_TASK REQUIREMENTS:_
Only certain lines below are wanted: those starting at the line containing "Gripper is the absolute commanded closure" and ending at the line containing "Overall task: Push", both included, each retyped exactly.

_DATASET CONTENT:_
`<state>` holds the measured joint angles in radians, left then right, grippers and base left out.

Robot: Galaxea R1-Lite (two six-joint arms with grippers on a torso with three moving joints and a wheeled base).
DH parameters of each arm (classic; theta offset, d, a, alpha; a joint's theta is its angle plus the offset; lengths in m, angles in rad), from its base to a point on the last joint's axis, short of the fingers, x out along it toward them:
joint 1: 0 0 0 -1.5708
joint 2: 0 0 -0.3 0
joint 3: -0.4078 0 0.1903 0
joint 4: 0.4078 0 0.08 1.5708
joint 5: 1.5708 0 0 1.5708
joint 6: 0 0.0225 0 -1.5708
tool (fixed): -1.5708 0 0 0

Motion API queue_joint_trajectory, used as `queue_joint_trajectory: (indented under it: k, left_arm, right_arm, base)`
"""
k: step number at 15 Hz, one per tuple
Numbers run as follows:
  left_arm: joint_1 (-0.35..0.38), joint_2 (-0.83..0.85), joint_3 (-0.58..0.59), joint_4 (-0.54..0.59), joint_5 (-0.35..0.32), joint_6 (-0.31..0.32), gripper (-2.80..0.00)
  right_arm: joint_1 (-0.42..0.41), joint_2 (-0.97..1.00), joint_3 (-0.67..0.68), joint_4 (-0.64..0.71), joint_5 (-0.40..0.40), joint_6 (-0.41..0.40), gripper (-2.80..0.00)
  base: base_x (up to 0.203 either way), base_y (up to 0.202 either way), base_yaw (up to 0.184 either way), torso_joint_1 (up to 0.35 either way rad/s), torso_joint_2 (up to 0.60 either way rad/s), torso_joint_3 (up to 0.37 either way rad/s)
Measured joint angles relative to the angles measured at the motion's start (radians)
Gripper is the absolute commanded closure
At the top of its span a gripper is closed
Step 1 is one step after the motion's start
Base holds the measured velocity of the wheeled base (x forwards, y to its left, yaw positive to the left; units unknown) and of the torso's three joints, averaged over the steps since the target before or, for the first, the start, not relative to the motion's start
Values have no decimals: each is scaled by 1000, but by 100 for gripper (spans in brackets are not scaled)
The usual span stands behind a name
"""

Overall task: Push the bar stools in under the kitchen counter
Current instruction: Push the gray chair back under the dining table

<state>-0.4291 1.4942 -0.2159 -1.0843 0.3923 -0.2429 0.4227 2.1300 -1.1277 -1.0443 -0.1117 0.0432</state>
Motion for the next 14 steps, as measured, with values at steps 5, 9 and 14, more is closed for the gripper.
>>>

_EXERCISE OUTPUT:_
Gripper is the absolute commanded closure
At the top of its span a gripper is closed
Step 1 is one step after the motion's start
Base holds the measured velocity of the wheeled base (x forwards, y to its left, yaw positive to the left; units unknown) and of the torso's three joints, averaged over the steps since the target before or, for the first, the start, not relative to the motion's start
Values have no decimals: each is scaled by 1000, but by 100 for gripper (spans in brackets are not scaled)
The usual span stands behind a name
"""

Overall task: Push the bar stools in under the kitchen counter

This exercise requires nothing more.